__What to produce__.
Would you output, exactly as written, the line with "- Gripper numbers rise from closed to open" and all lines after it to the end of the data below, and no others?

__Provided data__.
--------------------------------------------------

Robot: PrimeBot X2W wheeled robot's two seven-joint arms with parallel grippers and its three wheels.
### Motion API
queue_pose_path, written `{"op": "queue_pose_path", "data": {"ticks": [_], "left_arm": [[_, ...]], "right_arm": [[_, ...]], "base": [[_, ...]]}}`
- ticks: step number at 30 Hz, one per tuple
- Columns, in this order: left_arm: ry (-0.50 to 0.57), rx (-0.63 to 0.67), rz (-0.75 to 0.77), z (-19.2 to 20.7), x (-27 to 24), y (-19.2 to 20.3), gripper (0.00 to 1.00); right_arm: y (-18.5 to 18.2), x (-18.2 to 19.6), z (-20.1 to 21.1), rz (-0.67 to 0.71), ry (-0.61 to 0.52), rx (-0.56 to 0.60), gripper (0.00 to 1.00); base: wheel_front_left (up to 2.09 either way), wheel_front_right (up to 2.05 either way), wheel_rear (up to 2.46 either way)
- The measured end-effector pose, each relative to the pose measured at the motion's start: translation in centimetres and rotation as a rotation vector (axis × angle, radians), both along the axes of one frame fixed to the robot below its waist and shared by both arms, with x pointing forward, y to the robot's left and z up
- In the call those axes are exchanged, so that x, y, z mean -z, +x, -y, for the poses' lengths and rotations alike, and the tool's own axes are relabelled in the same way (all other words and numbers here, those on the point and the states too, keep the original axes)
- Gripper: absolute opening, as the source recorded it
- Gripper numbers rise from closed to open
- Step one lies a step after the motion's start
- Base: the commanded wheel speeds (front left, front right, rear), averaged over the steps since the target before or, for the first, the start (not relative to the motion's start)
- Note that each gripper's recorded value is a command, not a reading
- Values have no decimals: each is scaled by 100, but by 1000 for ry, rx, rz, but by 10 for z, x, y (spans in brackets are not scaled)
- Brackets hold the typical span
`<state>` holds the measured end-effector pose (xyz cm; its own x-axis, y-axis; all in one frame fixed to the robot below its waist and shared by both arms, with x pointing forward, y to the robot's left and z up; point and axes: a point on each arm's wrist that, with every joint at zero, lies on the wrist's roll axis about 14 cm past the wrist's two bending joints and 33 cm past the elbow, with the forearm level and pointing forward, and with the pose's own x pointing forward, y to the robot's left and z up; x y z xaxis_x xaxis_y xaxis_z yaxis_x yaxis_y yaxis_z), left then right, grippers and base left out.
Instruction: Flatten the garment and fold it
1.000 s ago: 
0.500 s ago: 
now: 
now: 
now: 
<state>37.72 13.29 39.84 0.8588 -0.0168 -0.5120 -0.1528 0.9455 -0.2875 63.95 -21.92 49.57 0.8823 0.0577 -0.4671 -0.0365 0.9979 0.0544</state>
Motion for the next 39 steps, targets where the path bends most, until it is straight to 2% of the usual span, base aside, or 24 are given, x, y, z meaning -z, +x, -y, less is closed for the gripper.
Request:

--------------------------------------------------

__Worked solution__.
- Gripper numbers rise from closed to open
- Step one lies a step after the motion's start
- Base: the commanded wheel speeds (front left, front right, rear), averaged over the steps since the target before or, for the first, the start (not relative to the motion's start)
- Note that each gripper's recorded value is a command, not a reading
- Values have no decimals: each is scaled by 100, but by 1000 for ry, rx, rz, but by 10 for z, x, y (spans in brackets are not scaled)
- Brackets hold the typical span
`<state>` holds the measured end-effector pose (xyz cm; its own x-axis, y-axis; all in one frame fixed to the robot below its waist and shared by both arms, with x pointing forward, y to the robot's left and z up; point and axes: a point on each arm's wrist that, with every joint at zero, lies on the wrist's roll axis about 14 cm past the wrist's two bending joints and 33 cm past the elbow, with the forearm level and pointing forward, and with the pose's own x pointing forward, y to the robot's left and z up; x y z xaxis_x xaxis_y xaxis_z yaxis_x yaxis_y yaxis_z), left then right, grippers and base left out.
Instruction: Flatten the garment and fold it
1.000 s ago: 
0.500 s ago: 
now: 
now: 
now: 
<state>37.72 13.29 39.84 0.8588 -0.0168 -0.5120 -0.1528 0.9455 -0.2875 63.95 -21.92 49.57 0.8823 0.0577 -0.4671 -0.0365 0.9979 0.0544</state>
Motion for the next 39 steps, targets where the path bends most, until it is straight to 2% of the usual span, base aside, or 24 are given, x, y, z meaning -z, +x, -y, less is closed for the gripper.
Request:

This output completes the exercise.